Collection entries:
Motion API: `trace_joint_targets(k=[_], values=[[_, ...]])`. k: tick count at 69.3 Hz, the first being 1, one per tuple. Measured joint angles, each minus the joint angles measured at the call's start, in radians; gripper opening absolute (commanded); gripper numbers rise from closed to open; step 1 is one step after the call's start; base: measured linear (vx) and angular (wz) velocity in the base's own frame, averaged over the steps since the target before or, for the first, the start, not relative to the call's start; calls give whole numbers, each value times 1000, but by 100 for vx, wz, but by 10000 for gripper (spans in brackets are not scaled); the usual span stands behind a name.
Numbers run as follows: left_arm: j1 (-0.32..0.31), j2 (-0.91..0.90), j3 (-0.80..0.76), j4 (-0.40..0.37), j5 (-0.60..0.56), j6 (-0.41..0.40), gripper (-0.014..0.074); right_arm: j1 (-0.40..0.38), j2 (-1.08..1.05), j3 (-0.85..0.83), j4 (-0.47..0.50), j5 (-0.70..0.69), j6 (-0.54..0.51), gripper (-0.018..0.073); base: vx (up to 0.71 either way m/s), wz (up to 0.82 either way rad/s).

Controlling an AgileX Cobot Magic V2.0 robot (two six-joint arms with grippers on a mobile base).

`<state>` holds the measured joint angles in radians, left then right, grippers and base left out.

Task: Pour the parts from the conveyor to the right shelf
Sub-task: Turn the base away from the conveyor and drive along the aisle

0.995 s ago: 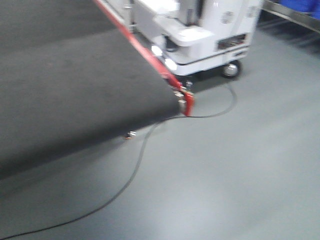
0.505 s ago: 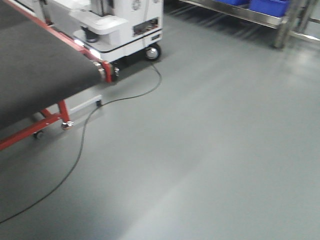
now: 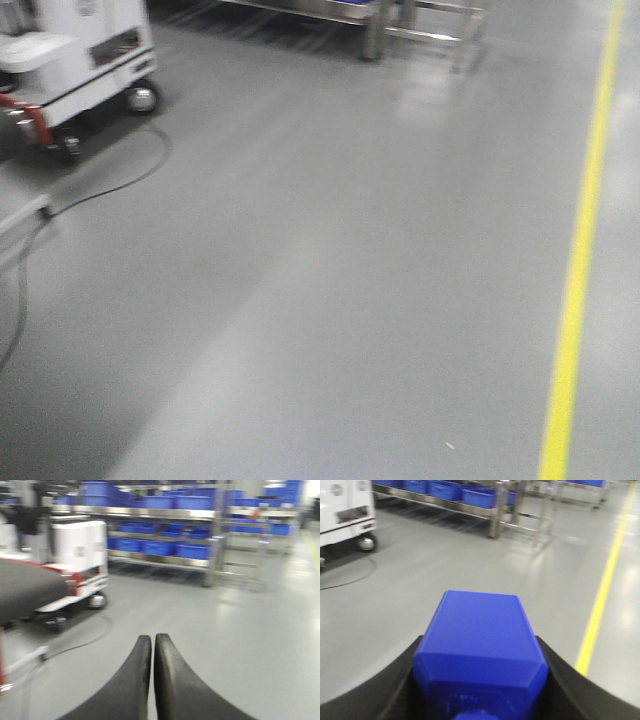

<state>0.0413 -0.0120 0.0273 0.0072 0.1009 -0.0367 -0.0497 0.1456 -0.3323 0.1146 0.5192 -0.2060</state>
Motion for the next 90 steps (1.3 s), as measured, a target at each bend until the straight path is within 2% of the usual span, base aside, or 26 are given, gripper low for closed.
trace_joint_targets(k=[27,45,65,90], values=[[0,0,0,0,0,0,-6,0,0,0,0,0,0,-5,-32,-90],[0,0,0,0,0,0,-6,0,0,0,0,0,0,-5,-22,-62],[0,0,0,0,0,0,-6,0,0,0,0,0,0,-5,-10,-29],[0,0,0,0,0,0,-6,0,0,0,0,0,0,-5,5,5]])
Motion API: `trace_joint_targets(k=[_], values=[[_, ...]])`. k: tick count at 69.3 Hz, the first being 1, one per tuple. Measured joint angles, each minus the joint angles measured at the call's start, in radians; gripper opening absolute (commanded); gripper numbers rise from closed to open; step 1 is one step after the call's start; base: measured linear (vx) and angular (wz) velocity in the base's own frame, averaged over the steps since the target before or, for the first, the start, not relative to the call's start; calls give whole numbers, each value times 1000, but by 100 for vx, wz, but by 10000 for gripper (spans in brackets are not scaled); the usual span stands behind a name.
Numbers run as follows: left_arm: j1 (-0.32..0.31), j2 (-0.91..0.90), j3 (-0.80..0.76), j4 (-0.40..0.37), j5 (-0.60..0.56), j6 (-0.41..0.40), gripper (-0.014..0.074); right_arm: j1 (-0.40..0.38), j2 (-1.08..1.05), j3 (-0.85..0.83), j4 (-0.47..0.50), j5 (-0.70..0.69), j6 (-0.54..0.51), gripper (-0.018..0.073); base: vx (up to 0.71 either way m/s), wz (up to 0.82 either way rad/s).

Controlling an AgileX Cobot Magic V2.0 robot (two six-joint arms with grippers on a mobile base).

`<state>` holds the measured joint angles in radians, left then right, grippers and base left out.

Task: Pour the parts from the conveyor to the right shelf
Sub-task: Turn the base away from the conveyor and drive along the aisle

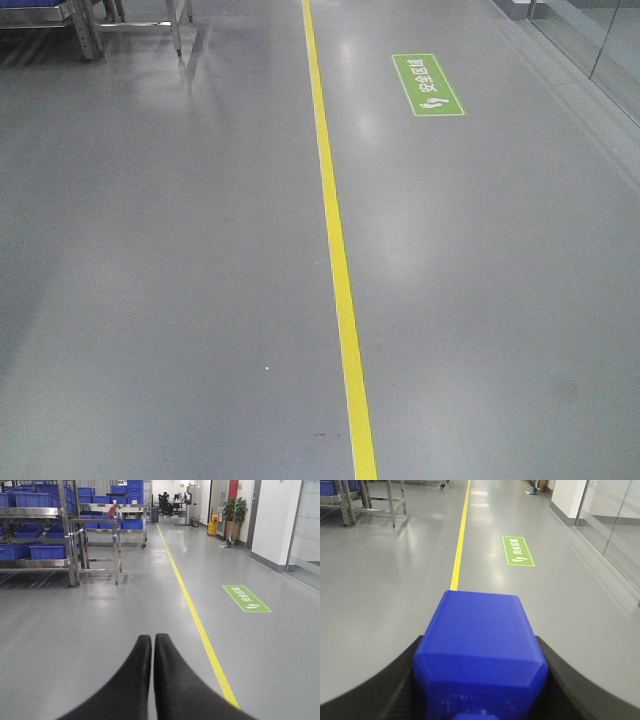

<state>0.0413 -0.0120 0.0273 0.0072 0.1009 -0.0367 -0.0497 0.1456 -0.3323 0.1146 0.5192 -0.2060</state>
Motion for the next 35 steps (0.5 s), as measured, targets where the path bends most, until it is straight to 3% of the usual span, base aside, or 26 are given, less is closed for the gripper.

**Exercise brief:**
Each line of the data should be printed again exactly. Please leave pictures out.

**Your solution:**
Motion API: `trace_joint_targets(k=[_], values=[[_, ...]])`. k: tick count at 69.3 Hz, the first being 1, one per tuple. Measured joint angles, each minus the joint angles measured at the call's start, in radians; gripper opening absolute (commanded); gripper numbers rise from closed to open; step 1 is one step after the call's start; base: measured linear (vx) and angular (wz) velocity in the base's own frame, averaged over the steps since the target before or, for the first, the start, not relative to the call's start; calls give whole numbers, each value times 1000, but by 100 for vx, wz, but by 10000 for gripper (spans in brackets are not scaled); the usual span stands behind a name.
Numbers run as follows: left_arm: j1 (-0.32..0.31), j2 (-0.91..0.90), j3 (-0.80..0.76), j4 (-0.40..0.37), j5 (-0.60..0.56), j6 (-0.41..0.40), gripper (-0.014..0.074); right_arm: j1 (-0.40..0.38), j2 (-1.08..1.05), j3 (-0.85..0.83), j4 (-0.47..0.50), j5 (-0.70..0.69), j6 (-0.54..0.51), gripper (-0.018..0.073); base: vx (up to 0.71 either way m/s), wz (up to 0.82 either way rad/s).

Controlling an AgileX Cobot Magic V2.0 robot (two six-joint arms with grippers on a mobile base).

`<state>` holds the measured joint angles in radians, left then right, grippers and base left out.

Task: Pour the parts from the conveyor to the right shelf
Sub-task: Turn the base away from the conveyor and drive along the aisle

0.995 s ago: 
0.505 s ago: 
now: 

<state>0.0413 -0.0120 0.0273 0.0072 0.1009 -0.0367 -0.0497 0.1456 -0.3323 0.1146 0.5192 -0.2060</state>
Motion for the next 90 steps (1.3 s), as measured, a target at each bend until the straight path is within 2% of the usual span, base aside, or 26 are given, gripper low for closed.
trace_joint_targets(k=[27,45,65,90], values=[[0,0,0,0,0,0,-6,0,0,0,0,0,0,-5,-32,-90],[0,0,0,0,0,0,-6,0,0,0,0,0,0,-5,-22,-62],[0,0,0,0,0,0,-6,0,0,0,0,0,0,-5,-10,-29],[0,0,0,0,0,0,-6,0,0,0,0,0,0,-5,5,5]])
Motion API: `trace_joint_targets(k=[_], values=[[_, ...]])`. k: tick count at 69.3 Hz, the first being 1, one per tuple. Measured joint angles, each minus the joint angles measured at the call's start, in radians; gripper opening absolute (commanded); gripper numbers rise from closed to open; step 1 is one step after the call's start; base: measured linear (vx) and angular (wz) velocity in the base's own frame, averaged over the steps since the target before or, for the first, the start, not relative to the call's start; calls give whole numbers, each value times 1000, but by 100 for vx, wz, but by 10000 for gripper (spans in brackets are not scaled); the usual span stands behind a name.
Numbers run as follows: left_arm: j1 (-0.32..0.31), j2 (-0.91..0.90), j3 (-0.80..0.76), j4 (-0.40..0.37), j5 (-0.60..0.56), j6 (-0.41..0.40), gripper (-0.014..0.074); right_arm: j1 (-0.40..0.38), j2 (-1.08..1.05), j3 (-0.85..0.83), j4 (-0.47..0.50), j5 (-0.70..0.69), j6 (-0.54..0.51), gripper (-0.018..0.073); base: vx (up to 0.71 either way m/s), wz (up to 0.82 either way rad/s).

Controlling an AgileX Cobot Magic V2.0 robot (two six-joint arms with grippers on a mobile base).

`<state>` holds the measured joint angles in radians, left then right, grippers and base left out.

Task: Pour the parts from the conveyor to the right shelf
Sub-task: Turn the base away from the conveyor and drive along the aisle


<state>0.0413 -0.0120 0.0273 0.0072 0.1009 -0.0367 -0.0497 0.1456 -0.3323 0.1146 0.5192 -0.2060</state>
Motion for the next 35 steps (0.5 s), as measured, targets where the path bends most, until it is straight to 3% of the usual span, base aside, or 26 are given, less is closed for the gripper.

The work for this exercise is now done.